I'm sure we would still have riders deemed "unfit" for competition, even if the limit was raised up to 55% hct. The big difference is that those riders with hct levels above 55% (18.5g/dl hemoglobin) are probably using PEDs. Very few riders have a natural hct level above 55%, many more have tested above 50% without using any PEDs, me included.
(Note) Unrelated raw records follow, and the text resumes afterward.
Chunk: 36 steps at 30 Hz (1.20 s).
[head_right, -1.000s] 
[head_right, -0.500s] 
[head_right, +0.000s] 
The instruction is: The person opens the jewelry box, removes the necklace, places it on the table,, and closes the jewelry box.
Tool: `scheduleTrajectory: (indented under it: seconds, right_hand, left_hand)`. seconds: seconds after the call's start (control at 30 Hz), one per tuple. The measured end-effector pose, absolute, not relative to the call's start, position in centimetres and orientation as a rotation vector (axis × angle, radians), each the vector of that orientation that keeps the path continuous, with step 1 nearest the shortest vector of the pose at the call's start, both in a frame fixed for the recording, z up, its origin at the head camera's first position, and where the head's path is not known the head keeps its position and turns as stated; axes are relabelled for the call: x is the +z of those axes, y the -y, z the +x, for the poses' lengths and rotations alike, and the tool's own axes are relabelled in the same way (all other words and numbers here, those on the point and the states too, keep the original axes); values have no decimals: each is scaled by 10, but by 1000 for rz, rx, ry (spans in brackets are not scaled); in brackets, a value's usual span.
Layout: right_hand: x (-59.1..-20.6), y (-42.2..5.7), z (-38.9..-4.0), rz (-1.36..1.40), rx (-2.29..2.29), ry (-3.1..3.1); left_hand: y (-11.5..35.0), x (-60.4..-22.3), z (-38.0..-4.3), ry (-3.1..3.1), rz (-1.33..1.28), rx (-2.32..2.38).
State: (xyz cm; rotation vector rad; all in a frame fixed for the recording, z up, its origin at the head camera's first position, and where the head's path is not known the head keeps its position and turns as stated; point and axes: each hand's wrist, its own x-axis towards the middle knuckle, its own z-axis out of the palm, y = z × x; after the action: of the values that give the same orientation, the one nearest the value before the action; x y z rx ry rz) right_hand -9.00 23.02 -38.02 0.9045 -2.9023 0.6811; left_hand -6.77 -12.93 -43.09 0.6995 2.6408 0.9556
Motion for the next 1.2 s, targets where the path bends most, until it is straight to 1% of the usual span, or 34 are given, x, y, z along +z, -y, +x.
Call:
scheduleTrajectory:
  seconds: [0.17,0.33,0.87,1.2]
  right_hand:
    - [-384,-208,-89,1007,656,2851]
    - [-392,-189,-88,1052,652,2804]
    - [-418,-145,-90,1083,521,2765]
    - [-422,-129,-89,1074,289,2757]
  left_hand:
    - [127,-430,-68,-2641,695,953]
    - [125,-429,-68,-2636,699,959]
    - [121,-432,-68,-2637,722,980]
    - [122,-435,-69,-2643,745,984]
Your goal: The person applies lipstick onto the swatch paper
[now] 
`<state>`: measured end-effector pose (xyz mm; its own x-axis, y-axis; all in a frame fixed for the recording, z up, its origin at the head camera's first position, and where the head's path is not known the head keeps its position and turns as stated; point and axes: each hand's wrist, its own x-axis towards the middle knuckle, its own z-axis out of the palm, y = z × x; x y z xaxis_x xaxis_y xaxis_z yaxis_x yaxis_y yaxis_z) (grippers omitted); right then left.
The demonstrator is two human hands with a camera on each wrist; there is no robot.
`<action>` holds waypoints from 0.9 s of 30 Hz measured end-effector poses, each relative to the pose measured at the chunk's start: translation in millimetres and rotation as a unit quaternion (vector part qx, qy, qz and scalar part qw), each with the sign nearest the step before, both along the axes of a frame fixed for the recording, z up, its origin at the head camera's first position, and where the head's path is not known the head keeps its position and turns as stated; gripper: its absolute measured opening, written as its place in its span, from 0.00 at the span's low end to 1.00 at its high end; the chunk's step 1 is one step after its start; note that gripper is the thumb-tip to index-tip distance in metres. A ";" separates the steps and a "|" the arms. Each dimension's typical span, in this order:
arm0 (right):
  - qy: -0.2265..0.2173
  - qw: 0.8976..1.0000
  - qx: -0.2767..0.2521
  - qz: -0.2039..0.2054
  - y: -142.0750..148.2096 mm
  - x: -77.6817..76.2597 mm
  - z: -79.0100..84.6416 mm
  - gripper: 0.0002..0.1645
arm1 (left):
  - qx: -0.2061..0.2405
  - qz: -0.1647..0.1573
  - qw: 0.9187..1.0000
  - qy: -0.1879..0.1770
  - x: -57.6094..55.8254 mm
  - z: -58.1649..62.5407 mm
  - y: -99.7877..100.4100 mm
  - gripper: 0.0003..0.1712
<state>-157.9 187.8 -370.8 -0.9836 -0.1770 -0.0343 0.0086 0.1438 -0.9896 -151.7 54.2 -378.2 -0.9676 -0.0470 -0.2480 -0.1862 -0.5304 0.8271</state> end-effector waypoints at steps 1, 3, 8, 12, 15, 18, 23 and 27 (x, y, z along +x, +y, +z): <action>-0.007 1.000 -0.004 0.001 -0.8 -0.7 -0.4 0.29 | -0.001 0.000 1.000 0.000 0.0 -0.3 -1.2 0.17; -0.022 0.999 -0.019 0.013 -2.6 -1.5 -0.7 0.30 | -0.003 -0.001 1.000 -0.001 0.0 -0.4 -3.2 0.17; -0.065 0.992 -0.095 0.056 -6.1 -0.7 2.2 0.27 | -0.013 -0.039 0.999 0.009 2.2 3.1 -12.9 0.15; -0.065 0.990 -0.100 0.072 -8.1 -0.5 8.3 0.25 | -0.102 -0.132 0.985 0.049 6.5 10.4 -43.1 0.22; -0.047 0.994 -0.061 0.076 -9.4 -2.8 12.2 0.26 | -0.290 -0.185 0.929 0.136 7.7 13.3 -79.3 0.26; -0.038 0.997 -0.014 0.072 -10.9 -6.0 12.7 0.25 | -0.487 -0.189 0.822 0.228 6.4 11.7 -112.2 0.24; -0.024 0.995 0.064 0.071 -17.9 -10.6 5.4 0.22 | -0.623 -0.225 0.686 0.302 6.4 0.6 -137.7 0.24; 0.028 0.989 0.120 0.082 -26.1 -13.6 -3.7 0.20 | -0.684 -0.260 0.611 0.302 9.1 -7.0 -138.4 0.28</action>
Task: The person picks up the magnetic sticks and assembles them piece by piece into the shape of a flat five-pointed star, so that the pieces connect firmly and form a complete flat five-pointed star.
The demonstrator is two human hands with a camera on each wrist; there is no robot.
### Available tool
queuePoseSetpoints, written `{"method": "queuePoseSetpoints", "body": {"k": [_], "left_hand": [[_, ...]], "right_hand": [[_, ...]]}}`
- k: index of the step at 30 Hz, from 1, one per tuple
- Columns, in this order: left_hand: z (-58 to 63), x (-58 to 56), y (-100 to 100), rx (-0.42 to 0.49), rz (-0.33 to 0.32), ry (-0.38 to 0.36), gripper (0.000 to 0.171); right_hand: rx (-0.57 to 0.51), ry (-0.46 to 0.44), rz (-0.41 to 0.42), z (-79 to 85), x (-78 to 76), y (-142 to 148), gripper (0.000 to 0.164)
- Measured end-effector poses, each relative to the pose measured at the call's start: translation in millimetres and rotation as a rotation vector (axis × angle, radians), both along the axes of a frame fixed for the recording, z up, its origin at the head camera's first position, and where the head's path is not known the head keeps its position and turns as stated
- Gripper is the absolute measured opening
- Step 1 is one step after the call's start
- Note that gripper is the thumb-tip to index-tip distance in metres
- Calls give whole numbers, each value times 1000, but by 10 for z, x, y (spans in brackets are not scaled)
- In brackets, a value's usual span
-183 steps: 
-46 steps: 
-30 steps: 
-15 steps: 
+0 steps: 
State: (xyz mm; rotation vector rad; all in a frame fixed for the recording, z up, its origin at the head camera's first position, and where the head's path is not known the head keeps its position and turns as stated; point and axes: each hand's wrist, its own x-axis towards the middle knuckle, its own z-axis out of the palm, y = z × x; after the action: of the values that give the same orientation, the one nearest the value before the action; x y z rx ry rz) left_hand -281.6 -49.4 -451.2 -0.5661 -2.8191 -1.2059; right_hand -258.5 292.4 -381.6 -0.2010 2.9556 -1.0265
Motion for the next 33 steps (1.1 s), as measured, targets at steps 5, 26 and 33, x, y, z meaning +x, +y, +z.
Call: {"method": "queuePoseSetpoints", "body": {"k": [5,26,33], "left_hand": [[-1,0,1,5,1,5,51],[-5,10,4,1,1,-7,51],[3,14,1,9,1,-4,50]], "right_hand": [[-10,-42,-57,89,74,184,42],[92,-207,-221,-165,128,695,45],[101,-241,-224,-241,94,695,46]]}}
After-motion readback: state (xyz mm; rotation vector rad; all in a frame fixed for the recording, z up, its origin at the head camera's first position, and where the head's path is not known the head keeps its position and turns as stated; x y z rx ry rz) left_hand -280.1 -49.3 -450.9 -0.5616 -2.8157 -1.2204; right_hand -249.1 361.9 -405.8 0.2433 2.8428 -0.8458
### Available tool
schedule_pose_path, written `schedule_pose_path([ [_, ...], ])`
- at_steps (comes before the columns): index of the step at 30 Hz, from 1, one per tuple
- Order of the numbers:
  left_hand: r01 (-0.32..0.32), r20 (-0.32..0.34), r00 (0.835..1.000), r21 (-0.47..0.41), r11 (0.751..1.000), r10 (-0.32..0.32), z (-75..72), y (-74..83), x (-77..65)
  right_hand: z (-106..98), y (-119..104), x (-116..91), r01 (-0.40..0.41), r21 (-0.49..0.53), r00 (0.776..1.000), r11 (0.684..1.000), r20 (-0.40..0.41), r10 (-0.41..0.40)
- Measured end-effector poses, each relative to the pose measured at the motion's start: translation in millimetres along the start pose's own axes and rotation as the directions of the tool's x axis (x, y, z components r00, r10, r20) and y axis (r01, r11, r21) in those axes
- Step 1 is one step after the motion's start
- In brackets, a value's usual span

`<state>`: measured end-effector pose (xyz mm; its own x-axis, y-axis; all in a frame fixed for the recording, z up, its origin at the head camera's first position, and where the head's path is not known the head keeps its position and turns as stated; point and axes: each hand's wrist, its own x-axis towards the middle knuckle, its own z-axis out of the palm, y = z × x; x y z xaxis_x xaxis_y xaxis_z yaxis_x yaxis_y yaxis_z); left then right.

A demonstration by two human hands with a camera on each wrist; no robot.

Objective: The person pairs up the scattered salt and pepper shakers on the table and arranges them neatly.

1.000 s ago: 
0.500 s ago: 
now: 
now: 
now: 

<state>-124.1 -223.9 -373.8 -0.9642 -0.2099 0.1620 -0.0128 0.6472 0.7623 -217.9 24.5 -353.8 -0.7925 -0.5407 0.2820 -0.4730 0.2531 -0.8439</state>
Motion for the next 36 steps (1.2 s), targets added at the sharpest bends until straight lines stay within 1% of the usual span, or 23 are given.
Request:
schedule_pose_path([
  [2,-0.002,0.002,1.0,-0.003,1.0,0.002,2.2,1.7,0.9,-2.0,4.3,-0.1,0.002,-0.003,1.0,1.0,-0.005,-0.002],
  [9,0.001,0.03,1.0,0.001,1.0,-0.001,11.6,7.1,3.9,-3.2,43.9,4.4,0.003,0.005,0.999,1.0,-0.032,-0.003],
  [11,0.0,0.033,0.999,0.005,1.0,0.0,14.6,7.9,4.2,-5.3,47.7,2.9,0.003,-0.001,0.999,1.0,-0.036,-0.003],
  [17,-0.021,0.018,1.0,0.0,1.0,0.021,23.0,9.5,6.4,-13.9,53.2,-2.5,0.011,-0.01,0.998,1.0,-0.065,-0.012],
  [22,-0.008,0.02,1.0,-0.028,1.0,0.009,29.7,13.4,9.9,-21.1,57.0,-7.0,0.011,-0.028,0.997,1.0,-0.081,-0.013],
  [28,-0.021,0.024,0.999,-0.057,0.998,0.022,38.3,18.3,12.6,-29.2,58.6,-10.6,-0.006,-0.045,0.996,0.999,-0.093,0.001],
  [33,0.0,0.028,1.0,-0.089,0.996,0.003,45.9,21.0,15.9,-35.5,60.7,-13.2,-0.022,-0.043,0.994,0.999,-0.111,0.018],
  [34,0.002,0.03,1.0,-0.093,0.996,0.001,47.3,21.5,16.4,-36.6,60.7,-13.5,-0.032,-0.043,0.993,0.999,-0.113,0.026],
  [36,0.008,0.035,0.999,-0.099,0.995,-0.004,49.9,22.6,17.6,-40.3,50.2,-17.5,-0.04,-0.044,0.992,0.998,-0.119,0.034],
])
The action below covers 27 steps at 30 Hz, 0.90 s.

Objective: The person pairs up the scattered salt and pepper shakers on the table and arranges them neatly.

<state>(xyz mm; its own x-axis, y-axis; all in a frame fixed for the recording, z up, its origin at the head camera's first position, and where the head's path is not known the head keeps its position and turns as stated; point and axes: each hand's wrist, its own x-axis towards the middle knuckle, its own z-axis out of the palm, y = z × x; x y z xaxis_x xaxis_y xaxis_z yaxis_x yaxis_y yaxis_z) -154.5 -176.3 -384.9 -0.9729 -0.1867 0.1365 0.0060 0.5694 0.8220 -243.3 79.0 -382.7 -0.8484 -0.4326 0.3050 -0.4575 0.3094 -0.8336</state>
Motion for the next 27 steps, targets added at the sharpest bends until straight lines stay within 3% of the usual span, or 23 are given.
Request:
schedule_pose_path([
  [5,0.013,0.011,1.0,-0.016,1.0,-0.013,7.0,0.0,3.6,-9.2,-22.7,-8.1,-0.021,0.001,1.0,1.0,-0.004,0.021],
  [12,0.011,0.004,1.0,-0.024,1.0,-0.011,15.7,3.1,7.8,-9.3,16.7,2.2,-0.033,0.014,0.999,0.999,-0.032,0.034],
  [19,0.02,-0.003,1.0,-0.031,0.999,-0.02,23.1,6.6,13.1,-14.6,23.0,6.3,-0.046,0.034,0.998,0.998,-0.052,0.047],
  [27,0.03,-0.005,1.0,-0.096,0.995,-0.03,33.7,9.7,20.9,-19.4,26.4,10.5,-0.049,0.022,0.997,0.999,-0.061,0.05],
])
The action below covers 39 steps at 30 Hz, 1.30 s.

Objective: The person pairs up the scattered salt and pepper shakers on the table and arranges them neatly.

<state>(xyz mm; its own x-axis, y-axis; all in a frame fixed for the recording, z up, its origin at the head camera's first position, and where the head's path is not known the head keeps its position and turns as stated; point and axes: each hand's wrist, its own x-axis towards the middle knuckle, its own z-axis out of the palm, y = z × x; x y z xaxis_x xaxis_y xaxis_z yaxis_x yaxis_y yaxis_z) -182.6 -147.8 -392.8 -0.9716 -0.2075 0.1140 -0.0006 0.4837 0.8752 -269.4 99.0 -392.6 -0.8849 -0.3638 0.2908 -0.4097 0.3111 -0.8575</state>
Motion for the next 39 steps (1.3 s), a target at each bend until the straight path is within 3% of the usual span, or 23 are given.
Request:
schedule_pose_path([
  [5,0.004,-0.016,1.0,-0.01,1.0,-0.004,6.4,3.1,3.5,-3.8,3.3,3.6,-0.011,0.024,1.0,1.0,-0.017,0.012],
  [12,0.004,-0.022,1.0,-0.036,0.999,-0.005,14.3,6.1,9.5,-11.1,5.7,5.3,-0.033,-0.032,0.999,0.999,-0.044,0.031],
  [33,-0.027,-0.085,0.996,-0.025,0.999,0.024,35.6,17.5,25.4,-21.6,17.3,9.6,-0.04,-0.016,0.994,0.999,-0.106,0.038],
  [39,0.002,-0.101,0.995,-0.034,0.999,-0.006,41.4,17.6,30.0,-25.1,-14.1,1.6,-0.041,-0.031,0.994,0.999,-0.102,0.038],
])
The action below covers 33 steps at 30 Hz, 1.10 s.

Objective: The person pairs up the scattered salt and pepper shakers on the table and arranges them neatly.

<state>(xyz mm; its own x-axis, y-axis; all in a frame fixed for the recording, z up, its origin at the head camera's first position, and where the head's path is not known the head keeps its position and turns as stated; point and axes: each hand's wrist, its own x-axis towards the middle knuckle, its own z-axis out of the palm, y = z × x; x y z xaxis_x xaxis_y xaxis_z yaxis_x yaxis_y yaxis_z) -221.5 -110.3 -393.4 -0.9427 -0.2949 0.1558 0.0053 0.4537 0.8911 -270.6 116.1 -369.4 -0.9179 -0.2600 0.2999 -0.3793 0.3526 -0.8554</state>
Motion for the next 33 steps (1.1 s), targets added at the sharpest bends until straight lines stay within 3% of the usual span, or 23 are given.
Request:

You could probably argue that the use of altitude tents / rooms / houses is unethical, maybe even illegal in some sports. What I take offence to is the uneducated debate, where EPO, blood-doping and altitude training is all mixed in together. The use of altitude training, be it articifial or by seeking higher elevations has nothing what-so-ever to do with EPO or other PEDs. Furthermore, I don't even think using altitude tents is unethical. It's sort of like riding your rollers inside when the weather makes it impossible to train outside. Is that unethical?

Mags

08:38  
Blogger Skibby said...

I saw an article over the weekend in the Wall Street Journal:
"Fake Mountain Air Gives Some Skiers Level Chance for Gold:
'Alpine Cottage' Simulates
High-Altitude Conditions,
But Italy Calls It Illegal"

I didn't realize it was still a controversial subject...

17:56  
Blogger mags said...

Skibby,

It certainly is controversial. To illustrate how bad it's gotten - after the doping scandals with the Finnish cross country team, the Norwegian Ski Federation made the use of altitude tents /cabins illegal for elite skiers. Not because it's illegal on an international level (FIS allows it), but because the media was drawing parallels between EPO and the use of altitude tents (!). There is, of course, no parallel between the two, but it takes too much energy and hurts sponors everytime a journalist mentions the two in the same sentance...

Mags

19:25  
Blogger Caloi-Rider said...

Wow. As much as I disagreed with you over at Herneweb, I totally agree with you here. Some climbers have been given 'certificates' by doctors to allow them to compete with as much as 52%, people like Kevin Livingston--pure climbers. Of course, Pantani wasn't racing with a certificate when he registered at 52% at the Giro in '99. He registered this haematocrit level after the mountain stages. Of course his red blood cell count is going to be higher.
I think the bottom line is that haematocrit is a poor measurement for drug use. But when recombinant EPO so closely resembles natural erythropoeitin, what do you do? We can all agree that it needs to be changed, but who can give a constructive suggestion about what it should be changed to?
Good luck getting to the Olympics--and I mean that.

10:52  
Blogger mags said...

Caloi-Rider,

Nothing wrong with a good discussion. :)

It's not only pure climbers that can have high hct values. In fact, body mass does not really affect it too much. But, you are right - the 50% limit is a tad bit low. Since EPO is hard to detect, we need either an hct or hemaglobin limit, but I believe it needs to be increased to around 55% (18.5mg/dl) for men.

Thanks for the kind words. I appreciate it.